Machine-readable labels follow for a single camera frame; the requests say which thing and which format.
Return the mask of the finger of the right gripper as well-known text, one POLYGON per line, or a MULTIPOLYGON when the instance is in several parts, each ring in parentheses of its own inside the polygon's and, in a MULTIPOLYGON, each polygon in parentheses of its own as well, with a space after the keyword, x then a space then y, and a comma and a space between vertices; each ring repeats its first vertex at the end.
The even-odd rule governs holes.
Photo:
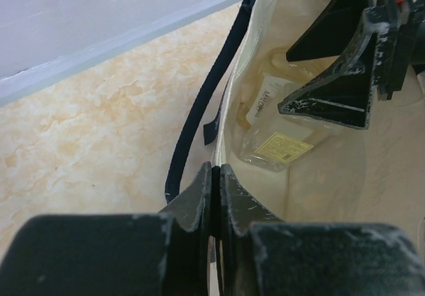
POLYGON ((339 56, 349 44, 367 0, 331 0, 286 52, 289 62, 339 56))
POLYGON ((390 22, 384 7, 367 7, 337 60, 279 104, 282 115, 300 115, 351 129, 367 129, 376 86, 388 65, 390 22))

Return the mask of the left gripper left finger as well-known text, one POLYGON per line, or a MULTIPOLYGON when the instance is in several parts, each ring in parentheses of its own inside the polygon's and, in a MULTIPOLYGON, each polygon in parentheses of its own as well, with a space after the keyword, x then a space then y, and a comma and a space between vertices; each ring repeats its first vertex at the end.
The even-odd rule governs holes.
POLYGON ((1 262, 2 295, 208 295, 212 167, 155 214, 41 215, 1 262))

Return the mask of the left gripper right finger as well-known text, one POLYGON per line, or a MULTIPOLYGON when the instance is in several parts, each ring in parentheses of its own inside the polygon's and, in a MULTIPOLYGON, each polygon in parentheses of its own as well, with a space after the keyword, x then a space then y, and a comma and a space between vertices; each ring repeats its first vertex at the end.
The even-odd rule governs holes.
POLYGON ((220 169, 221 295, 423 295, 424 264, 389 224, 280 220, 220 169))

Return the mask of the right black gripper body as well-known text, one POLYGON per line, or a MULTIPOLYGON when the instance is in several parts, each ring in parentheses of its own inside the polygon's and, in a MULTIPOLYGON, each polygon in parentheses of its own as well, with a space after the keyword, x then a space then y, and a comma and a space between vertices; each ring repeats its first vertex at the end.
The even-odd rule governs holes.
POLYGON ((380 100, 390 100, 402 89, 410 66, 424 71, 424 0, 374 0, 378 13, 374 22, 383 28, 367 46, 367 68, 371 85, 380 100))

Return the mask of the amber bottle white cap tall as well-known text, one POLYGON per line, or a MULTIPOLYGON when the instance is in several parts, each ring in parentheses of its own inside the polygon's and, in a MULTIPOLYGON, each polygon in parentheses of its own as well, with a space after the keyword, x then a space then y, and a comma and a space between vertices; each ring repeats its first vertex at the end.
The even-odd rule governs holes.
POLYGON ((271 50, 260 59, 242 89, 237 123, 248 131, 262 111, 278 94, 289 94, 324 69, 320 60, 289 62, 285 48, 271 50))

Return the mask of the clear bottle dark cap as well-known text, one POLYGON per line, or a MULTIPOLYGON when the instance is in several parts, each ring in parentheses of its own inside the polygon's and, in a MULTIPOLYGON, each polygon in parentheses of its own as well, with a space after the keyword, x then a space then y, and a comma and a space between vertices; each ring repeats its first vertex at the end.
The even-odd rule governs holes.
POLYGON ((282 171, 316 145, 335 134, 330 123, 303 116, 282 115, 280 101, 301 84, 271 74, 262 76, 260 89, 245 119, 250 128, 243 135, 238 157, 271 171, 282 171))

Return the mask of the beige canvas tote bag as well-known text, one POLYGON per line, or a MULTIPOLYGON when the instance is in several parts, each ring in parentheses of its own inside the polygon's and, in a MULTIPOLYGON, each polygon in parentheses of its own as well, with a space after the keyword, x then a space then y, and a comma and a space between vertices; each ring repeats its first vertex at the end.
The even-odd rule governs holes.
POLYGON ((242 0, 239 12, 185 121, 165 181, 167 205, 212 167, 211 234, 218 278, 220 169, 280 220, 290 223, 389 224, 402 230, 424 264, 424 71, 410 66, 401 91, 375 90, 367 129, 337 131, 282 171, 238 157, 242 89, 260 59, 287 51, 331 0, 242 0))

════════════════

Reproduce all the data as it stands. The pictures are not part of the copy.

_Expected answer_
Machine-readable labels follow for a single camera frame; the requests say which thing and which format.
Return the mask of the finger of the right gripper as well-known text, one POLYGON per line, or a MULTIPOLYGON when the instance is in several parts, each ring in parentheses of its own inside the polygon's and, in a MULTIPOLYGON, each polygon in parentheses of its own as well, with a space after the keyword, x then a space then y, and a comma and a space between vertices; each ring repeats its first vertex at the end.
The even-odd rule governs holes.
Photo:
POLYGON ((339 56, 349 44, 367 0, 331 0, 286 52, 289 62, 339 56))
POLYGON ((390 22, 384 7, 367 7, 337 60, 279 104, 282 115, 300 115, 351 129, 367 129, 376 86, 388 65, 390 22))

Return the mask of the left gripper left finger as well-known text, one POLYGON per line, or a MULTIPOLYGON when the instance is in several parts, each ring in parentheses of its own inside the polygon's and, in a MULTIPOLYGON, each polygon in parentheses of its own as well, with a space after the keyword, x then a space then y, and a comma and a space between vertices; each ring repeats its first vertex at the end.
The even-odd rule governs holes.
POLYGON ((1 262, 2 295, 208 295, 212 167, 155 214, 41 215, 1 262))

Return the mask of the left gripper right finger as well-known text, one POLYGON per line, or a MULTIPOLYGON when the instance is in several parts, each ring in parentheses of its own inside the polygon's and, in a MULTIPOLYGON, each polygon in parentheses of its own as well, with a space after the keyword, x then a space then y, and a comma and a space between vertices; each ring repeats its first vertex at the end.
The even-odd rule governs holes.
POLYGON ((220 169, 221 295, 423 295, 424 264, 389 224, 280 220, 220 169))

Return the mask of the right black gripper body as well-known text, one POLYGON per line, or a MULTIPOLYGON when the instance is in several parts, each ring in parentheses of its own inside the polygon's and, in a MULTIPOLYGON, each polygon in parentheses of its own as well, with a space after the keyword, x then a space then y, and a comma and a space between vertices; each ring repeats its first vertex at the end.
The even-odd rule governs holes.
POLYGON ((380 100, 390 100, 402 89, 410 66, 424 71, 424 0, 374 0, 378 13, 374 22, 383 28, 367 46, 367 68, 371 85, 380 100))

Return the mask of the amber bottle white cap tall as well-known text, one POLYGON per line, or a MULTIPOLYGON when the instance is in several parts, each ring in parentheses of its own inside the polygon's and, in a MULTIPOLYGON, each polygon in parentheses of its own as well, with a space after the keyword, x then a space then y, and a comma and a space between vertices; each ring repeats its first vertex at the end.
The even-odd rule governs holes.
POLYGON ((271 50, 260 59, 242 89, 237 123, 248 131, 262 111, 278 94, 289 94, 324 69, 320 60, 289 62, 285 48, 271 50))

Return the mask of the clear bottle dark cap as well-known text, one POLYGON per line, or a MULTIPOLYGON when the instance is in several parts, each ring in parentheses of its own inside the polygon's and, in a MULTIPOLYGON, each polygon in parentheses of its own as well, with a space after the keyword, x then a space then y, and a comma and a space between vertices; each ring repeats its first vertex at the end.
The even-odd rule governs holes.
POLYGON ((282 171, 316 145, 335 134, 330 123, 303 116, 282 115, 280 101, 301 84, 271 74, 262 76, 260 89, 245 119, 250 128, 243 135, 238 157, 271 171, 282 171))

Return the mask of the beige canvas tote bag as well-known text, one POLYGON per line, or a MULTIPOLYGON when the instance is in several parts, each ring in parentheses of its own inside the polygon's and, in a MULTIPOLYGON, each polygon in parentheses of its own as well, with a space after the keyword, x then a space then y, and a comma and a space between vertices; each ring repeats its first vertex at the end.
The even-odd rule governs holes.
POLYGON ((242 0, 239 12, 185 121, 165 181, 167 205, 212 167, 211 234, 218 278, 220 169, 280 220, 290 223, 389 224, 402 230, 424 264, 424 71, 410 66, 401 91, 375 90, 367 129, 337 131, 282 171, 238 157, 242 89, 260 59, 287 51, 331 0, 242 0))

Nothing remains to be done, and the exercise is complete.